• **WHAT NEEDS TO BE DONE**
Transcribe the closing lines of the listing exactly, starting at the one that contains "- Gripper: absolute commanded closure" and including the last.

··········

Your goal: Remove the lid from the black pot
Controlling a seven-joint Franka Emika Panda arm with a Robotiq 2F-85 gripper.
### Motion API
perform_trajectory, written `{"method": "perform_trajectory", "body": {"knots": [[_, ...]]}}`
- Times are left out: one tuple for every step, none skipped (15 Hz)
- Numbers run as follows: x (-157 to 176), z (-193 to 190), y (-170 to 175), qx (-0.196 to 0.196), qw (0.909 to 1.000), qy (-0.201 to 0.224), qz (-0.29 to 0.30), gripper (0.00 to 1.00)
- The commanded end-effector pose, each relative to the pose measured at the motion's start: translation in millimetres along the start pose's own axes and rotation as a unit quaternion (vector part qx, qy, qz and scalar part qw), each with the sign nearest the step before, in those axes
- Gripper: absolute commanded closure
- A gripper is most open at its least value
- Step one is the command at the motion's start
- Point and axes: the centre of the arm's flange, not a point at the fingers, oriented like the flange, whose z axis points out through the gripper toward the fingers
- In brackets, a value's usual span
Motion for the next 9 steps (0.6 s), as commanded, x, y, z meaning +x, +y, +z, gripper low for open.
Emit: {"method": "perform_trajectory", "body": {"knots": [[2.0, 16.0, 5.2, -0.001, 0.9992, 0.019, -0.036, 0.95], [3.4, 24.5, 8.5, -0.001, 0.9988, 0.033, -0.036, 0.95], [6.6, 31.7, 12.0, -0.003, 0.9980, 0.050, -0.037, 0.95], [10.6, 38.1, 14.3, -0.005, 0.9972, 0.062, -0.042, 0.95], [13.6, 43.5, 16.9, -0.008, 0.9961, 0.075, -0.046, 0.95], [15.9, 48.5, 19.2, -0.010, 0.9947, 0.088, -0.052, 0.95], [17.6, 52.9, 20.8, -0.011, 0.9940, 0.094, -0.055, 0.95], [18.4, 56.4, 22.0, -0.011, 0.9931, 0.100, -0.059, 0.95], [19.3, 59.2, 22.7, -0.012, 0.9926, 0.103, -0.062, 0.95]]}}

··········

• **ANSWER FOR THE TASK**
- Gripper: absolute commanded closure
- A gripper is most open at its least value
- Step one is the command at the motion's start
- Point and axes: the centre of the arm's flange, not a point at the fingers, oriented like the flange, whose z axis points out through the gripper toward the fingers
- In brackets, a value's usual span
Motion for the next 9 steps (0.6 s), as commanded, x, y, z meaning +x, +y, +z, gripper low for open.
Emit: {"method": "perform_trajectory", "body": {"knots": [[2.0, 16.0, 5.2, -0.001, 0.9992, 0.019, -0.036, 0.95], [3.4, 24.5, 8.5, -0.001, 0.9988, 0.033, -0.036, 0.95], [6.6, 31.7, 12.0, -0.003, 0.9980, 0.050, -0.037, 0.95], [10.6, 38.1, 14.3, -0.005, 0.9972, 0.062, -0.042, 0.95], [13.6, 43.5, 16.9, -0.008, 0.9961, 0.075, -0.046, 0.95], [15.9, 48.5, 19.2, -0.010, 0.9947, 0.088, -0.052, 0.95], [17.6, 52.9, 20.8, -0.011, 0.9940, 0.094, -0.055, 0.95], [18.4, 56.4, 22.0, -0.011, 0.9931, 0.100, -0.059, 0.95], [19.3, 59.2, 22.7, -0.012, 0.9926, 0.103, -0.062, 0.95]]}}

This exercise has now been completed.